Step 1: Create a new in-memory graph

graph = TinkerGraph.open()
g = graph.traversal()

   

Step 2: Create Departments

 

eng = g.addV('department').property('name','Engineering').next()
hr  = g.addV('department').property('name','HR').next()

   

Step 3: Create Locations

 

blr = g.addV('location').property('city','Bangalore').next()
hyd = g.addV('location').property('city','Hyderabad').next()

Step 4: Create Employees

alice = g.addV('employee').
            property('name','Alice').
            property('role','Manager').
            next()

bob = g.addV('employee').
          property('name','Bob').
          property('role','Developer').
          next()

carol = g.addV('employee').
            property('name','Carol').
            property('role','HR Executive').
            next()

Step 5: Create Projects

p1 = g.addV('project').property('name','AI Platform').next()
p2 = g.addV('project').property('name','HR Automation').next()

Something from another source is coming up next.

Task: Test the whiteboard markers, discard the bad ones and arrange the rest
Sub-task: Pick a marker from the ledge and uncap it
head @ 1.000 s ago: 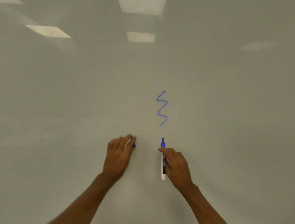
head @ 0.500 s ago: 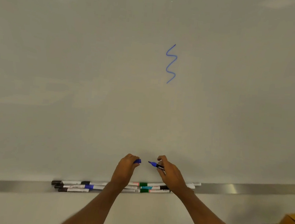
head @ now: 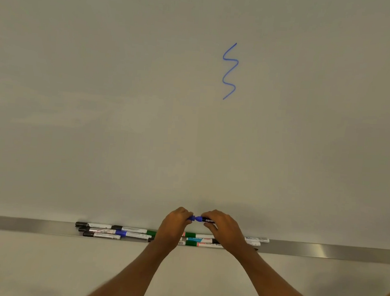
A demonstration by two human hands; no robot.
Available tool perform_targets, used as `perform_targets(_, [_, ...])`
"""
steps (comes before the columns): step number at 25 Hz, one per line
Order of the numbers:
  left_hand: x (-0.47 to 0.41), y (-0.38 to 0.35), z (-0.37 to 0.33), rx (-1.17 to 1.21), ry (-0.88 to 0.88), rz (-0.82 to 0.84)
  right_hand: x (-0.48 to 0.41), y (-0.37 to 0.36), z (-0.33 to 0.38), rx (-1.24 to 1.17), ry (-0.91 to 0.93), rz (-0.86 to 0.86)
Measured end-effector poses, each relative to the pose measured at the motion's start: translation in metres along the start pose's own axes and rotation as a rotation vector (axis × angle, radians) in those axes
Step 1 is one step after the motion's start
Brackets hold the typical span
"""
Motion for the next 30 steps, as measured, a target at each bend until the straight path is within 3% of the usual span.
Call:
perform_targets(7, [-0.011,-0.017,-0.004,-0.113,-0.008,0.087,-0.01,-0.008,-0.005,0.142,0.032,0.12])
perform_targets(17, [-0.013,-0.031,0.001,-0.216,-0.064,0.072,-0.018,-0.011,-0.016,-0.052,0.017,0.174])
perform_targets(21, [-0.005,-0.024,0.016,-0.21,0.008,0.044,-0.02,-0.022,-0.01,-0.076,0.041,0.187])
perform_targets(30, [0.064,0.007,0.106,-0.178,0.232,-0.07,-0.036,-0.087,0.061,0.199,0.195,0.236])
Point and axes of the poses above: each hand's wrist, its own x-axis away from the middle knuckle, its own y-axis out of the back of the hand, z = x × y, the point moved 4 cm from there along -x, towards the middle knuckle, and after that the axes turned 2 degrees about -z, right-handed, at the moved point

Step 6: Create Relationships

g.addE('works_in').from(alice).to(eng).iterate()
g.addE('works_in').from(bob).to(eng).iterate()
g.addE('works_in').from(carol).to(hr).iterate()

g.addE('manages').from(alice).to(bob).iterate()

g.addE('assigned_to').from(bob).to(p1).iterate()
g.addE('assigned_to').from(carol).to(p2).iterate()

g.addE('located_at').from(eng).to(blr).iterate()
g.addE('located_at').from(hr).to(hyd).iterate()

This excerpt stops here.